Among the entries below, how many lines hold the word "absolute"? Reply with the number only.

Stored data
* * *

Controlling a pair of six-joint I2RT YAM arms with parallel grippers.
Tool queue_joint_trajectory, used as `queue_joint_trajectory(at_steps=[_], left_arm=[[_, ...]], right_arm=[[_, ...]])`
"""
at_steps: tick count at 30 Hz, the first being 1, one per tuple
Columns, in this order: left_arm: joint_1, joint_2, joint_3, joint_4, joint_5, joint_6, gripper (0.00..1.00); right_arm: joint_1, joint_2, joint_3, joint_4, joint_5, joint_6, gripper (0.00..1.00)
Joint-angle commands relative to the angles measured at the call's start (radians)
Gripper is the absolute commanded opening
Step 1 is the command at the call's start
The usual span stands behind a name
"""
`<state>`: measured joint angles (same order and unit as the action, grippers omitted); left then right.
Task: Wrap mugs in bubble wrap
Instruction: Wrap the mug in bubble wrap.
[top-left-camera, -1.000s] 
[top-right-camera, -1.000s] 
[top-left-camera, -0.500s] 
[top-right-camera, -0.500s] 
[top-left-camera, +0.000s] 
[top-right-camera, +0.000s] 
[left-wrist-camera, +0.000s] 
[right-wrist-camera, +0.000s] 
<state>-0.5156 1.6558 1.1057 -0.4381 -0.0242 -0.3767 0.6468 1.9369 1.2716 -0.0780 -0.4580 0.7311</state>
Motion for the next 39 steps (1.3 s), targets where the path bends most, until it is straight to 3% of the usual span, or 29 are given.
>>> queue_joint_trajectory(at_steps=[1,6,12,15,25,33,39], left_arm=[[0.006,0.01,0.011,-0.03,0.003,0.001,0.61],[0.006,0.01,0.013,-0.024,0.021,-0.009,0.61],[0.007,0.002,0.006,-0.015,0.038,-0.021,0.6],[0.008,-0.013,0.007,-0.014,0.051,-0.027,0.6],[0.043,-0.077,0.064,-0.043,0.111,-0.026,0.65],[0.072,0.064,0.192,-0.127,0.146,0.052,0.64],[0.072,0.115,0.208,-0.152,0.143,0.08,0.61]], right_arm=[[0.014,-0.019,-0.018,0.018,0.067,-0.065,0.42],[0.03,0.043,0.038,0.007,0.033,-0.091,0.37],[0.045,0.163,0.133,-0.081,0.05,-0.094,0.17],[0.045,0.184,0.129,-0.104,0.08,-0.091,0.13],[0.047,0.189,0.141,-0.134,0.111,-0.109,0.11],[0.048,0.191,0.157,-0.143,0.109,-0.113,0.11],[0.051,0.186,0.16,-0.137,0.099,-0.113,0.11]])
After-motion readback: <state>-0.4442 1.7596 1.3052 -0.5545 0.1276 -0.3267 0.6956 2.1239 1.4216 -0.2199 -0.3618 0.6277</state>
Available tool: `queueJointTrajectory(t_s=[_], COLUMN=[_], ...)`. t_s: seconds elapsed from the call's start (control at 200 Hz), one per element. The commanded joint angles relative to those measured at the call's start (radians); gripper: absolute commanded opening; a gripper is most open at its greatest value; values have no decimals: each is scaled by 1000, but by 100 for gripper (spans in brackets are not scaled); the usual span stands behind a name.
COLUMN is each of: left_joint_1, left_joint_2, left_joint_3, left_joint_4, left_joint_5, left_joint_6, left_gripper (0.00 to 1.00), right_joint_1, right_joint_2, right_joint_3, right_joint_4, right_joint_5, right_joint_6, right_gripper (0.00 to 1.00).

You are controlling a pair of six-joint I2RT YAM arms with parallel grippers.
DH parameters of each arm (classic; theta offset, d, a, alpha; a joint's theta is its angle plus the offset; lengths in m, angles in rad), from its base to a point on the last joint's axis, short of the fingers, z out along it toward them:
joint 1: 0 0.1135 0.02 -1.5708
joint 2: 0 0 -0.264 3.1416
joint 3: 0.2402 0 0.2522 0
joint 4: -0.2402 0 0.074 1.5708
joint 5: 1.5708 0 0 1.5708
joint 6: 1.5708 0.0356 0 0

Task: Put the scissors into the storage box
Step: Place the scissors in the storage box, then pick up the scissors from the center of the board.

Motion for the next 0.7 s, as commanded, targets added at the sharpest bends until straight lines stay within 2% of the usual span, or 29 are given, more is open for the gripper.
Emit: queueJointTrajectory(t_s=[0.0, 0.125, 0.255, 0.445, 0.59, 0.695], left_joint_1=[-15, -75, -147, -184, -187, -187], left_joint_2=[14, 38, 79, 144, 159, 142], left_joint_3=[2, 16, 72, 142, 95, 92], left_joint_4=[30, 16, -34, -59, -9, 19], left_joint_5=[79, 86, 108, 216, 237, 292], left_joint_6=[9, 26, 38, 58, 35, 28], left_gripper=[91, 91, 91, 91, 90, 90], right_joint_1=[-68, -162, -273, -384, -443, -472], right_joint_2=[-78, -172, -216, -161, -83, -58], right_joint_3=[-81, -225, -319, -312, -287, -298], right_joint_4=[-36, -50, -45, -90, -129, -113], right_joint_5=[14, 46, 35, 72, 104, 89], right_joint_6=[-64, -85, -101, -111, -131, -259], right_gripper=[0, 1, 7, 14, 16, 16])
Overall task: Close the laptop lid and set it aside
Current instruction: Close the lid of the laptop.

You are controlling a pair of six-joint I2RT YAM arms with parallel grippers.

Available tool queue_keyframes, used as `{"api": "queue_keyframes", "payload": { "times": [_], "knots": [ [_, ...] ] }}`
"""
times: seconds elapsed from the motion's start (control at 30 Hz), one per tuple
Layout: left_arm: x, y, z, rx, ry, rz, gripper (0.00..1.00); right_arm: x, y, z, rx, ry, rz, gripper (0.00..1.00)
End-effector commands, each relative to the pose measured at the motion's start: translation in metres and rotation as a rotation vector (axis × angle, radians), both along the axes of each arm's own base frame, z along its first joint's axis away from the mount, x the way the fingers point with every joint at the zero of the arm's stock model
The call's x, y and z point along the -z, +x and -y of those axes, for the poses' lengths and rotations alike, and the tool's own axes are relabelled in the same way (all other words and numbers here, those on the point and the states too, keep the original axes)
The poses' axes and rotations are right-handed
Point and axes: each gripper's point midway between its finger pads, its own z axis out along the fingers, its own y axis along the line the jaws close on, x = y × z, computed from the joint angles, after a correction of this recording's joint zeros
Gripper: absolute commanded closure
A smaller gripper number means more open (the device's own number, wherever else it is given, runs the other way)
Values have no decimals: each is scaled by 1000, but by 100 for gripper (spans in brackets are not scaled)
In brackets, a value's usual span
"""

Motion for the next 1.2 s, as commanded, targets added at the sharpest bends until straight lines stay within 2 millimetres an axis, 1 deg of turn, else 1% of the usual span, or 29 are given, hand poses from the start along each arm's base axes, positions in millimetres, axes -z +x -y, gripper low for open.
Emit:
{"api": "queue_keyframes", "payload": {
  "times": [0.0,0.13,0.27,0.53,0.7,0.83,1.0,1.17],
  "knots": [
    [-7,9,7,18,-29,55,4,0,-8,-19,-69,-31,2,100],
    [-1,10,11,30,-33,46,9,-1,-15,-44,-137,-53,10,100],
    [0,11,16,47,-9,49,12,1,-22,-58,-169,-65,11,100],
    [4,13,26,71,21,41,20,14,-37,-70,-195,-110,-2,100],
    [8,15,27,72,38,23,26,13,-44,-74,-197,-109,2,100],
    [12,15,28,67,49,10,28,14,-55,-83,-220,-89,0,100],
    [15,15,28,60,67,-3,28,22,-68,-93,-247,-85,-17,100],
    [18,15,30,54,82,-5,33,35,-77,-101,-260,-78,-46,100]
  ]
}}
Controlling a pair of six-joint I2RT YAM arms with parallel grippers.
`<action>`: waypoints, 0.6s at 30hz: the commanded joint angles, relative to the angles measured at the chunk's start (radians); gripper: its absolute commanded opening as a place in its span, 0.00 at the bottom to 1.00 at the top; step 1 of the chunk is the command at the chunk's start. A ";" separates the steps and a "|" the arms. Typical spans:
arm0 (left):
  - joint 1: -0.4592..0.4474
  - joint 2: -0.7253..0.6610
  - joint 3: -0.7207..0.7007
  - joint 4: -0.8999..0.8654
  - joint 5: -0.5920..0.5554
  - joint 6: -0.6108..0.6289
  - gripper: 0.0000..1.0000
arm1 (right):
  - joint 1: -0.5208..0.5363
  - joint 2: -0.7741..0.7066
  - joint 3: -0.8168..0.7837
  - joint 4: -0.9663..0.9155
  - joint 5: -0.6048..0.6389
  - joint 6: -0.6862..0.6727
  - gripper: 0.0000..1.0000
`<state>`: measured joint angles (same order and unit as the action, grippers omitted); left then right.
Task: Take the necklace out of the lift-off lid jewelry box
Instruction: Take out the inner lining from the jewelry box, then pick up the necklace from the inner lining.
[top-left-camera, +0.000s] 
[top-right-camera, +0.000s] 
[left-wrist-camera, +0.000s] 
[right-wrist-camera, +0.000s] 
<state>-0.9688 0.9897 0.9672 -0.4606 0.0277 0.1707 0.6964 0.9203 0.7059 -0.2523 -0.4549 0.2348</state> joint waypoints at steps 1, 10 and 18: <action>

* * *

**Expected answer**
4